Results: Wilcoxon matched pairs test

Print this Topic

Interpreting the P value

The Wilcoxon test is a nonparametric test that compares two paired groups. Prism first computes the differences between each set of pairs and ranks the absolute values of the differences from low to high. Prism then sums the ranks of the differences where column A was higher (positive ranks), sums the ranks where column B was higher (it calls these negative ranks), and reports the two sums. If the two sums of ranks are very different, the P value will be small.

The P value answers this question:

If the median difference in the entire population is zero (the treatment is ineffective), what is the chance that random sampling would result in a median change as far from zero (or further) as observed in this experiment?

If the P value is small, you can reject the idea that the difference is due to chance, and conclude instead that the populations have different medians.

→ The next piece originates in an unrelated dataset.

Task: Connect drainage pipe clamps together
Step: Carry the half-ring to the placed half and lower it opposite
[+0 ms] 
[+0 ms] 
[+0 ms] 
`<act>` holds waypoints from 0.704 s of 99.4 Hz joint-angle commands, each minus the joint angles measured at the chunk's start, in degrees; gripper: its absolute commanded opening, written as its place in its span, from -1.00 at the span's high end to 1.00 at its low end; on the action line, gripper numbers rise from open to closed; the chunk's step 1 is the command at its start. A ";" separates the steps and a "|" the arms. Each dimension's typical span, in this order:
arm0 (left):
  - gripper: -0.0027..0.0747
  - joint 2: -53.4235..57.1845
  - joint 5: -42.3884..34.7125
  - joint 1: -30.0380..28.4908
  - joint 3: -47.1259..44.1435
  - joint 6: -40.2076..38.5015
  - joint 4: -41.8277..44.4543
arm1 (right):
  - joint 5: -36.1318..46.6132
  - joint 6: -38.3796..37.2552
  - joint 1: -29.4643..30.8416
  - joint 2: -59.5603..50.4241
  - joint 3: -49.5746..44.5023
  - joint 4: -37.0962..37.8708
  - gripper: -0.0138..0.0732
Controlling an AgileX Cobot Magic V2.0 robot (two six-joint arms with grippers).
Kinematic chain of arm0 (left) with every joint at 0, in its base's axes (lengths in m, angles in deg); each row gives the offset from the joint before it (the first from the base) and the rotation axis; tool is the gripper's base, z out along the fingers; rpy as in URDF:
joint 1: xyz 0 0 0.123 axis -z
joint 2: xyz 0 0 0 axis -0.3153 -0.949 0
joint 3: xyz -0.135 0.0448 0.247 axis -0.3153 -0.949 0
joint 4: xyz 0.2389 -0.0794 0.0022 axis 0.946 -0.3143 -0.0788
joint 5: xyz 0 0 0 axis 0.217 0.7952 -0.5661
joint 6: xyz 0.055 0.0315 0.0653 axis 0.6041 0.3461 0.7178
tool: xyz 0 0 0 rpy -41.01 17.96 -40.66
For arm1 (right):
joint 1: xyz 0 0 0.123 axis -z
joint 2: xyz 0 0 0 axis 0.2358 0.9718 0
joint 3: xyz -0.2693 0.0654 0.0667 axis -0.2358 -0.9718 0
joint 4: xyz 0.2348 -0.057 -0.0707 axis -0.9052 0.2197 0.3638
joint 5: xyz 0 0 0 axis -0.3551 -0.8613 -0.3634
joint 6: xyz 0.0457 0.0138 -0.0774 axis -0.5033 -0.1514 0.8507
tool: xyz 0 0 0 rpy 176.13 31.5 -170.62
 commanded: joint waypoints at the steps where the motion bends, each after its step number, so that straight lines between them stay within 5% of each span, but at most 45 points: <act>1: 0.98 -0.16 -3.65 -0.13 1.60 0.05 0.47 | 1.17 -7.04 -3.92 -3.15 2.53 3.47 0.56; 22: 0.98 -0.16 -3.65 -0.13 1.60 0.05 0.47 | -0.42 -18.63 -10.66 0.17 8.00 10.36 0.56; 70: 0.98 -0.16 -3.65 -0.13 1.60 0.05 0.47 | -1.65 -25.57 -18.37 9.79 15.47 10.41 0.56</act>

If the P value is large, the data do not give you any reason to conclude that the overall medians differ. This is not the same as saying that the means are the same. You just have no compelling evidence that they differ. If you have small samples, the Wilcoxon test has little power to detect small differences.

How the P value is calculated

If your samples are small and there are no tied ranks, Prism calculates an exact P value. If your samples are large or there are tied ranks, it calculates the P value from a Gaussian approximation. The term Gaussian, as used here, has to do with the distribution of sum of ranks and does not imply that your data need to follow a Gaussian distribution.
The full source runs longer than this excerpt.